Thanks to his father's connections, he joined the Crown Army as a captain in a cavalry regiment: in 1777, he reached the rank of colonel. On 6 December 1789, he was promoted to major general. Under the authority of Prince Józef Poniatowski, he commanded a brigade of cavalry and infantry. After accepting Polish citizenship (1791), he joined the Friends of the Constitution and few months later (February 1792), he surrendered his command and moved to Warsaw.

He did not accept the Targowica Confederation but did not resign: eventually in 1794 he was deprived of his general functions and the related salaries. At the outbreak of the Kościuszko Uprising, he was in Warsaw but had to leave in August 1794 to Wrocław to treat an illness.

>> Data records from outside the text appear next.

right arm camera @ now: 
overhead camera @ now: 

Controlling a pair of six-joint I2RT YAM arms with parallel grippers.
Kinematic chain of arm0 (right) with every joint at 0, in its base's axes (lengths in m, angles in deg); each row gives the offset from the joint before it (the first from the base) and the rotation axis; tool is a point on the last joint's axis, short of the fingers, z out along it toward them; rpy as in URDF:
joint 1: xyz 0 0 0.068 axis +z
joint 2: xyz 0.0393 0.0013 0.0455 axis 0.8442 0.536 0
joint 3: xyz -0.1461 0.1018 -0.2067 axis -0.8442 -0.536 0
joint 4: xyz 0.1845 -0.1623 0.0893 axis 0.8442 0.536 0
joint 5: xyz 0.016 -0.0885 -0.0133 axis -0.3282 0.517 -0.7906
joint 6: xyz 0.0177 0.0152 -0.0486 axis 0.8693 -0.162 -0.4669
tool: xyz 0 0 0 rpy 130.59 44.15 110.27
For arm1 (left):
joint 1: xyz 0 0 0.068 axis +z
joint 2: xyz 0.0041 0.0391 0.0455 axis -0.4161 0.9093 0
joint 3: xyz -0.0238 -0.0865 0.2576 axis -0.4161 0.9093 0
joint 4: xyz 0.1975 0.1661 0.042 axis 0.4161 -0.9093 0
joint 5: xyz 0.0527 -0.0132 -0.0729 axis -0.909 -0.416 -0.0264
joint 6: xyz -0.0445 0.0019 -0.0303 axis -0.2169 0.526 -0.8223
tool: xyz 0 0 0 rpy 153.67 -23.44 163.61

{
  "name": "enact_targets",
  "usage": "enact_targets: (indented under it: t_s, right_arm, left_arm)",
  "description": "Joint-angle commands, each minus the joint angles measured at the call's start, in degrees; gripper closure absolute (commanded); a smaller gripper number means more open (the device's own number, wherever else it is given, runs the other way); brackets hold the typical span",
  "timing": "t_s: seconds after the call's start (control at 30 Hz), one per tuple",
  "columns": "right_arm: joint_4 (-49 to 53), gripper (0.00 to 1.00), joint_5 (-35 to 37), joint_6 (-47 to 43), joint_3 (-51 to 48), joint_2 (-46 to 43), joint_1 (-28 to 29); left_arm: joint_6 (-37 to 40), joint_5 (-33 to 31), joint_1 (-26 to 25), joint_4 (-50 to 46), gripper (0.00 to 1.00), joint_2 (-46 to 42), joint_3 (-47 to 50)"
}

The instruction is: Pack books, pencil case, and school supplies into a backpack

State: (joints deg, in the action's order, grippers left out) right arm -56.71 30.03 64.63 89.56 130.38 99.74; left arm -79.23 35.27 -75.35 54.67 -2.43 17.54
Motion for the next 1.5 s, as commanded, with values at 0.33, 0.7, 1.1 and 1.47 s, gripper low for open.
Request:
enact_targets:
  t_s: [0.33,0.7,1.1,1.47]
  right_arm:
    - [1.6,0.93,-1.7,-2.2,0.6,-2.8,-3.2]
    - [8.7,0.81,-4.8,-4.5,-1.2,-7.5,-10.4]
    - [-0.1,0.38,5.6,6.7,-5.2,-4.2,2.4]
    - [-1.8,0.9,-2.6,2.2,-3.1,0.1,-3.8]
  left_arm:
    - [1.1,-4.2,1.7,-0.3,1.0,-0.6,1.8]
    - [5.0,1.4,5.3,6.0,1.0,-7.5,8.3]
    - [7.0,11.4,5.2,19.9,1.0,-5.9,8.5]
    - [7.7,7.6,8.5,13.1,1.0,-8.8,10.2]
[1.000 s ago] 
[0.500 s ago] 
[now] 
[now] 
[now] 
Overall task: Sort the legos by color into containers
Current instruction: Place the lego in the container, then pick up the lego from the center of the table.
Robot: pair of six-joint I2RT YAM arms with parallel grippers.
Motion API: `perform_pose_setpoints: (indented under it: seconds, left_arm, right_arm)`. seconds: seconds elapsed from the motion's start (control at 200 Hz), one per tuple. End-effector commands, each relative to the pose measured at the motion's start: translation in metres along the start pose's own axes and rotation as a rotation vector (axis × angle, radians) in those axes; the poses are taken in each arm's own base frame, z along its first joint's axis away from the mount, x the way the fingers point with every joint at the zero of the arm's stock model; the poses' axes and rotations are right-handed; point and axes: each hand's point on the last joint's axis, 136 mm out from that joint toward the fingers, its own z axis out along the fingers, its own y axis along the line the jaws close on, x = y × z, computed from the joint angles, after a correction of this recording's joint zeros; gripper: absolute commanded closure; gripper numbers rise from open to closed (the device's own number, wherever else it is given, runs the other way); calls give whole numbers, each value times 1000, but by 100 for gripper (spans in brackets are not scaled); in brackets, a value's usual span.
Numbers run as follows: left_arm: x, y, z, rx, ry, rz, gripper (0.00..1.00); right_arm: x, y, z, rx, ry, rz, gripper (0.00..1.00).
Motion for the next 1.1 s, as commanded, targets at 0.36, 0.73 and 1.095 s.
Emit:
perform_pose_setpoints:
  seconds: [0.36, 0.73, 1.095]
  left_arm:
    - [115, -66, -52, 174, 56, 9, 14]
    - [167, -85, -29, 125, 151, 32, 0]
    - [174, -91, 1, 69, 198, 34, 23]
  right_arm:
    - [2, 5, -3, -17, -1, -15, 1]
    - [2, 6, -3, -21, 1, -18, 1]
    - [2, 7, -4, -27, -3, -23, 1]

From 1795 onwards, Mikołaj permanently resided in a palace in Bromberg from where he was administering the family estate in Bukowiec, co-owned with his brother Józef. On 27 September 1804, together with Józef, he obtained the Prussian title of count, leading to the addition of a "von Hutten" to his name. In 1807, during the Duchy of Warsaw, he was vice-president of the Administrative Chamber of the Bydgoszcz Department, but he soon resigned from this position. He died on 13 June 1833 in Bydgoszcz.

Mikołaj was married to Maria Hutten-Czapska (1760-?). The couple had 2 children, Franciszek Ignacy Dionizy (1797-1862) and Antonina Hutten-Czapska (1802-1872).

King Stanisław August Poniatowski rewarded him the Order of Saint Stanislaus (1792).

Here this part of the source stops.